DNA demethylation occurs in the promoter of PrCYP707A1. (A) Localization of CpG islands and primer sets (black arrow) used in MeDIP-PCR on the PrCYP707A1 promoter. Values correspond to island and primer positions in relation to the +1 transcription start site. (B) Methylation status of CpG islands on the PrCYP707A1 promoter assayed by MeDIP-PCR. Expression values after 0 or 7 days of conditioning were normalized with non-immunoprecipitated DNA. Values are percentages of immunoprecipitated DNA compared to initial DNA quantity used in the immunoprecipitation assay (input DNA %). Values are means ± SD (n = 3). An asterisk indicates a significant methylation difference between 0 and 7 days of conditioning (Tukey test, P < 0.05). (C) Nucleotide sequence of CpG island 2. Underlined nucleotides correspond to the −1851/−1753 region exhibiting a DNA demethylation as shown by MeDIP-PCR. Nucleotides in bold correspond to the −1839/−1762 sequence mostly demethylated during conditioning as demonstrated by bisulfite sequencing.

Fig. 6.

DNA demethylation occurs in a 78-bp region of the PrCYP707A1 promoter. (A) Cytosine methylation variations of the CpG island 2 in the PrCYP707A1 promoter during seed conditioning assayed by bisulfite sequencing. DNA from D0 and D7 seeds were treated with bisulfite and the CpG island 2 region was amplified. PCR products were cloned and a total of 20 clones per condition were sequenced. Negative numbers in the x-axis indicate cytosine position from the transcription start site.
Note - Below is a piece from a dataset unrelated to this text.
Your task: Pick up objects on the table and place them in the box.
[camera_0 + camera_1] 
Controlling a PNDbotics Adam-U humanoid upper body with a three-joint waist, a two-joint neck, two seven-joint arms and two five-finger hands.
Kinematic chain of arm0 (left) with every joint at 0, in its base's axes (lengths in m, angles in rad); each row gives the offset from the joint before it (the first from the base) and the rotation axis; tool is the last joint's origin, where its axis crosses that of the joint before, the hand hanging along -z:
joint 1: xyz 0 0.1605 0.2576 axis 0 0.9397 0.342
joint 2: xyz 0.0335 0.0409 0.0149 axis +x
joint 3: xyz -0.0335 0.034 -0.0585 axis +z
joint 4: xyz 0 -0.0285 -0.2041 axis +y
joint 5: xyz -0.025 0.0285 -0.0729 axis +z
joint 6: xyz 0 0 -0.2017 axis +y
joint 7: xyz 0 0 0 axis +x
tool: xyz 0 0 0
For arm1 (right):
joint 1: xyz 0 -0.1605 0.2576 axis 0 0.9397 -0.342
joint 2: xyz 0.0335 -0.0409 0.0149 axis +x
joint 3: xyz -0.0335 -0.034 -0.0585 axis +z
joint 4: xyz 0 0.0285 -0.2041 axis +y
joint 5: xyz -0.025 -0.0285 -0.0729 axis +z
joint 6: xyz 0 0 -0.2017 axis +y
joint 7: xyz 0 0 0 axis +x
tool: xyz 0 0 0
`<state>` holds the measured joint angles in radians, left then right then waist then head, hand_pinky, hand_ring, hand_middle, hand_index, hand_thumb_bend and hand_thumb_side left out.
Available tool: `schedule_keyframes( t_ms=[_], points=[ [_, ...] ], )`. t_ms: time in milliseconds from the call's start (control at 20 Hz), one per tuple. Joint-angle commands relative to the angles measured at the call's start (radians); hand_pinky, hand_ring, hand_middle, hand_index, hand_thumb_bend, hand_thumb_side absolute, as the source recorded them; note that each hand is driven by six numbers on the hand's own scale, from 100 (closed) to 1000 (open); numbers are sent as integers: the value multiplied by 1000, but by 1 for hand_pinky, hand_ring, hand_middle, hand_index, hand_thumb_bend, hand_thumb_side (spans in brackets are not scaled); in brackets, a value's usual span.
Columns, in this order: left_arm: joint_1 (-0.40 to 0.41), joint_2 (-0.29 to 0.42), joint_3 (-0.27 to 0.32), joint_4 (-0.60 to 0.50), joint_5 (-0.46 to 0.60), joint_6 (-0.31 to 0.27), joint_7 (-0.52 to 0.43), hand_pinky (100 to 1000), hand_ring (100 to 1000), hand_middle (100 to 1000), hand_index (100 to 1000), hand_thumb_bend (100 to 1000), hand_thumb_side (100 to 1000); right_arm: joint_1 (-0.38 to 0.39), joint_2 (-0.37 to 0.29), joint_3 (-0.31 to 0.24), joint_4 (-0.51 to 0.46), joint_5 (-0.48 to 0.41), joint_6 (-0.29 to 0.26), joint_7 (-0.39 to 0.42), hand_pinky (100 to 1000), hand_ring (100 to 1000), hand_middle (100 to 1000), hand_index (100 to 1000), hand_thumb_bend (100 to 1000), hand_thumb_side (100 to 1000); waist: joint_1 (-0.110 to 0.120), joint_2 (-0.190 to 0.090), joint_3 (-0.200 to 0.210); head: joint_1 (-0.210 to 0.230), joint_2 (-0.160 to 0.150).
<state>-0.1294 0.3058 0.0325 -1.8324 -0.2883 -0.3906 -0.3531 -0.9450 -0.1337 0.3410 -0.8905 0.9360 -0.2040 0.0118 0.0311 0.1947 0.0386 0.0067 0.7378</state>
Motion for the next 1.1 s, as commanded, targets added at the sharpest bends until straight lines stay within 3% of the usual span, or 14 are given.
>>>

For a given cytosine, a vertical bar corresponds to the cytosine methylation variation, expressed as a percentage, calculated according to the following formula: (number of clones showing a methylated cytosine at D7 minus the number of clones showing a methylated cytosine at D0) divided by 20. Thus, a positive value indicates a cytosine methylation process, a negative value a cytosine demethylation process, and a null value no variation in the methylation status during the conditioning period. (B) Detailed methylation profiles for CpG island 2 at 0 (D0) and 7 days (D7) of conditioning. Potentially methylated sites CG, CHG, and asymmetric CHH (H = A, T, or C) are shown by diamonds, squares, and triangles, respectively. According to their methylation percentages, cytosine sites are considered as hypermethylated (% of methylated cytosine > 50%, filled symbols), or hypomethylated (% of methylated cytosine < 50%, open symbols) (Trap-Gentil et al., 2011). (C) CG methylation status of CpG island 2 at 0 (D0), 3 (D3), 4 (D4), and 7 days (D7) of conditioning assayed by MS-PCR and three primer sets (black arrow). The McrBC enzyme cuts in hypermethylated regions.